YouTube removes North Korean ‘vloggers’ after S.Korea blocks accounts

By Hyunsu Yim

SEOUL (Reuters) – Three YouTube channels seen as linked to North Korea’s state media have been taken down, a spokesperson for the U.S. video hosting site said on Tuesday, after South Korean regulators blocked them at the request of the country’s spy agency.

The channels featured English-speaking young women, including a girl as young as 11, who claimed to offer an unfiltered look at every day life in North Korea as informal video bloggers, or “vloggers.”

The girl, who called herself Song A, spoke of visiting water parks, going to school, and reading Harry Potter books.

During the COVID-19 pandemic she released a video, ostensibly shot while in lockdown at home, praising the North Korean government’s response and assuring viewers that “everything is under control as it used to be and everyone is just fine.”

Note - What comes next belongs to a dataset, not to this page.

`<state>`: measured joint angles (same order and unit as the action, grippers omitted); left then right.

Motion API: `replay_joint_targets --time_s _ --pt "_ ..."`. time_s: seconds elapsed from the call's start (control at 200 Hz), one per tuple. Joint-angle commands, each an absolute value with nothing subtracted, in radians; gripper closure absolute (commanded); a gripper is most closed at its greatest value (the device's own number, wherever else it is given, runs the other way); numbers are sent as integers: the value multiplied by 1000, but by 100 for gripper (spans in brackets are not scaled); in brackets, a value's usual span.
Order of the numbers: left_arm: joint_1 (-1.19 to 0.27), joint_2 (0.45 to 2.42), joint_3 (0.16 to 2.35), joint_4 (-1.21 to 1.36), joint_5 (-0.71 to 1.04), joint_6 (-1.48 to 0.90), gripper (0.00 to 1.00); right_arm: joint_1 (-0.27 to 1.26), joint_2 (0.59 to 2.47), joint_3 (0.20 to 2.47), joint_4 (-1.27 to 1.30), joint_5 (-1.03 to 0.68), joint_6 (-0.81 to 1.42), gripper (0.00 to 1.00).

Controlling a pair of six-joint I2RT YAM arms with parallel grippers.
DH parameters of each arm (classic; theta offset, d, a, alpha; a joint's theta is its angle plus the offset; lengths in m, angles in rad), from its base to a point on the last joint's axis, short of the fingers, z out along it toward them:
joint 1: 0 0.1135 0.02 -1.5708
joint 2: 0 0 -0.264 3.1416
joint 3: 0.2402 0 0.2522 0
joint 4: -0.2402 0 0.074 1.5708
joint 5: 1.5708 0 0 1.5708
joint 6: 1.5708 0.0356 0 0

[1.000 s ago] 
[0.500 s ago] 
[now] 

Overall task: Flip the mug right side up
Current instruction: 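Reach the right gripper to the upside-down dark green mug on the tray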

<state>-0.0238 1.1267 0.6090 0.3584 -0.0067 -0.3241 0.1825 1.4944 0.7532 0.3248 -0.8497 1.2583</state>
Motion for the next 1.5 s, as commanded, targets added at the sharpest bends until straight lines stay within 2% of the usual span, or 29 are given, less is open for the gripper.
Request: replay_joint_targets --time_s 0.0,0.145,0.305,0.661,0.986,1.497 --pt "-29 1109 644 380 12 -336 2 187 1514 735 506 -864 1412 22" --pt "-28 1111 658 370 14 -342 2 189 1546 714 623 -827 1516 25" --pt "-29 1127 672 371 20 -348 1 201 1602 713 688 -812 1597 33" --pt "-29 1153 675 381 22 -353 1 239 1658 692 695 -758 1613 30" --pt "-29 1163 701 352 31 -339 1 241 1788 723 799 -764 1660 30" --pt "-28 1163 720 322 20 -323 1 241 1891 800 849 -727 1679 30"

The YouTube spokesperson said in a statement that the decision to remove the channels was taken to comply with “U.S. sanctions and trade compliance laws, including those related to North Korea.”

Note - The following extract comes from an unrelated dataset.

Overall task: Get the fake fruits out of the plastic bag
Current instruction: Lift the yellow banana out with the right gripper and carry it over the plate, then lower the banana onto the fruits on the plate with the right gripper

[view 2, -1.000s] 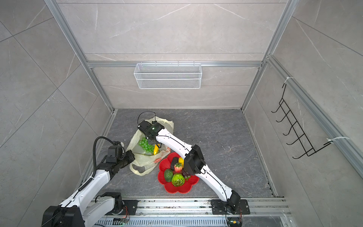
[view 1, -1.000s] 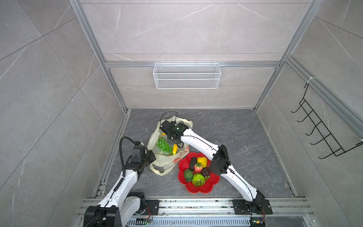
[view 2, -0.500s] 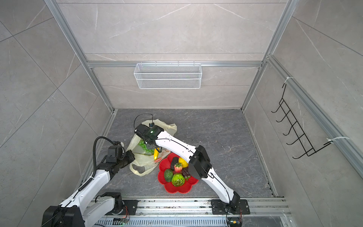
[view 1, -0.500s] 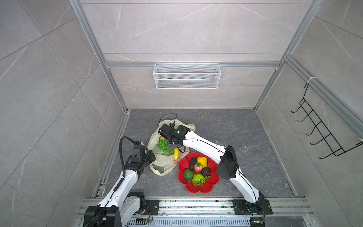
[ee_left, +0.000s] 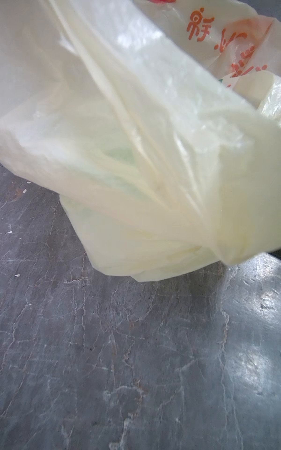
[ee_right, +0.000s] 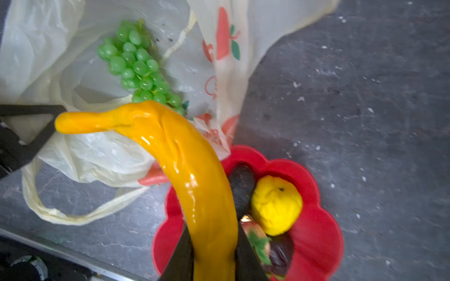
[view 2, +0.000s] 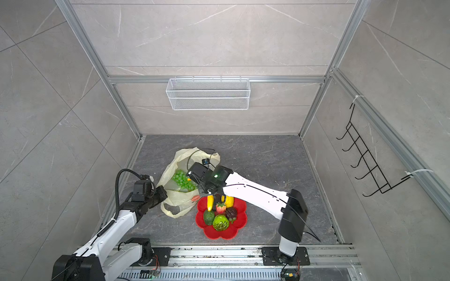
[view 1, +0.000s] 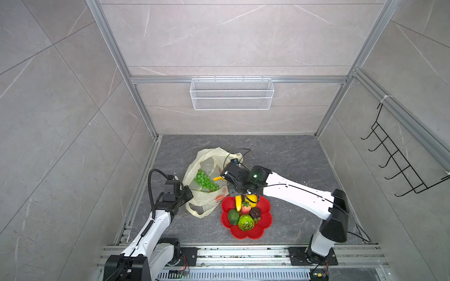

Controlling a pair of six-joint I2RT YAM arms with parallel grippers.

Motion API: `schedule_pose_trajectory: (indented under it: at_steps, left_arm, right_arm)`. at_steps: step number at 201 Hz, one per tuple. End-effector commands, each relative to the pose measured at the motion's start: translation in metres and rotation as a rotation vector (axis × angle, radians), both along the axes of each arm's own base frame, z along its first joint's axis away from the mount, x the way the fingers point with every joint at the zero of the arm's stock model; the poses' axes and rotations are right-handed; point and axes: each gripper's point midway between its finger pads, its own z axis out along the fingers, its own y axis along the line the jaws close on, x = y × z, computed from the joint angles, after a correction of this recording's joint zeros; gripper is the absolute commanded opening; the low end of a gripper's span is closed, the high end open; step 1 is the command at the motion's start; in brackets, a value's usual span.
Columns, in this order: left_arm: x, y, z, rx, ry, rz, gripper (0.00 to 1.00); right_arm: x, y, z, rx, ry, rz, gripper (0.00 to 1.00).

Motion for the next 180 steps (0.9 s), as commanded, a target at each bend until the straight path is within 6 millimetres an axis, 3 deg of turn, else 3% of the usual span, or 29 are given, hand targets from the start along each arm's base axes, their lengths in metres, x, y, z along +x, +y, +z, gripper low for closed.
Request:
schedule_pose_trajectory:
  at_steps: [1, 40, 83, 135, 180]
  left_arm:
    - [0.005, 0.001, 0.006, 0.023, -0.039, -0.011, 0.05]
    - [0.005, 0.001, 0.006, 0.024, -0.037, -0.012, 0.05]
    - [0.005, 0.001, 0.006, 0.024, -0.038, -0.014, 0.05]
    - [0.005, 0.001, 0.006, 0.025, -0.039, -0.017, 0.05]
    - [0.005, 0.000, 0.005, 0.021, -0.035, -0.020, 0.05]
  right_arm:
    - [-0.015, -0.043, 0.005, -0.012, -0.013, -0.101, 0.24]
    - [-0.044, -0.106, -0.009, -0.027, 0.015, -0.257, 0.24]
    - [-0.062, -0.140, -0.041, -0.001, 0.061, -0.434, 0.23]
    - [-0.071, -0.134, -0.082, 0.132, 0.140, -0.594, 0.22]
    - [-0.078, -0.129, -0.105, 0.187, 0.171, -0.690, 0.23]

“After review and consistent with our policies, we terminated the three channels shared with us,” the statement said, without elaborating on who brought the channels to YouTube’s attention.

An official at the Korea Communications Standards Commission confirmed media reports that it had blocked the sites in South Korea last week at the request of the National Intelligence Service on the grounds that the content was a “promotion” of the North Korean government and that it had a “positive bias” towards North Korea.

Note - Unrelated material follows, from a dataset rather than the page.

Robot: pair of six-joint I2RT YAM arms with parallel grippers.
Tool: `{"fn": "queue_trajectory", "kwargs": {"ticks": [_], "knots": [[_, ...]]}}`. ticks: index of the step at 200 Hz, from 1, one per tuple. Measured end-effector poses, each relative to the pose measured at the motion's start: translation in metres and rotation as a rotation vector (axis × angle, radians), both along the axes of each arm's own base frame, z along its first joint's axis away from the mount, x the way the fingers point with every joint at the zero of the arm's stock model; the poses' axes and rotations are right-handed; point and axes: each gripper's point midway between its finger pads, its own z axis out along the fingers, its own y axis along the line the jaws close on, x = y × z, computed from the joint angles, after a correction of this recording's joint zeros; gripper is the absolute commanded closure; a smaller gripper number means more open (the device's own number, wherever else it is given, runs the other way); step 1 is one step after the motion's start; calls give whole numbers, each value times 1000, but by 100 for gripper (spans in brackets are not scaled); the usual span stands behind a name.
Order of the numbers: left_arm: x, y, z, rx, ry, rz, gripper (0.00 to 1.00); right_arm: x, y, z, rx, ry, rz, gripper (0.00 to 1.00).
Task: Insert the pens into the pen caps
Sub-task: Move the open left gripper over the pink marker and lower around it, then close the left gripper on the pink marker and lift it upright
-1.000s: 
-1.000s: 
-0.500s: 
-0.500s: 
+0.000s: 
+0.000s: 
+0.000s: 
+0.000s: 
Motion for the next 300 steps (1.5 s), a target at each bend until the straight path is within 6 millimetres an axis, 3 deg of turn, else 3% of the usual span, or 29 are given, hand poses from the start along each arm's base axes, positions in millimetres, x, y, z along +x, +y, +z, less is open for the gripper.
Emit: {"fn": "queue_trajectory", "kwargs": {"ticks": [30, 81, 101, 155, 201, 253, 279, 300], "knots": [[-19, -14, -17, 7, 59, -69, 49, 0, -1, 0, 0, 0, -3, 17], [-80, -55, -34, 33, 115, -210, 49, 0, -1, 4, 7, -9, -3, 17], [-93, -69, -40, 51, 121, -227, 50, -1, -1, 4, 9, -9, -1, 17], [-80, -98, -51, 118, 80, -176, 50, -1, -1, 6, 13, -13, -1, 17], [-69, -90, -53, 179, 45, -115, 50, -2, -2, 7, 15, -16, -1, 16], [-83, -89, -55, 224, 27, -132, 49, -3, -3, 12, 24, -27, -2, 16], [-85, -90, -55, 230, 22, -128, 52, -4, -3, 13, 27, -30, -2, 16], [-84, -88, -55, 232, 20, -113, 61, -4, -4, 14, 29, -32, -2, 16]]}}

The KCSC also asked Google, the parent company of YouTube, to remove the accounts, the official said.

Western analysts say they channels have ties to state media and that such content is impossible to independently produce or distribute in the tightly controlled North, where access to the world-wide internet is limited to a select few.

According to NK News, a Seoul-based website that tracks North Korea, the YouTubers have been linked to the Pyongyang-based Sogwang Media Corporation which seeks to expand the country’s external outreach through social media.

North Korea-linked Twitter accounts, including those of so-called “friendship associations” in the United Kingdom and elsewhere, have also been blocked in South Korea due to legal demands.

Some researchers have complained that removing the accounts cuts off sources of information about North Korea and its media.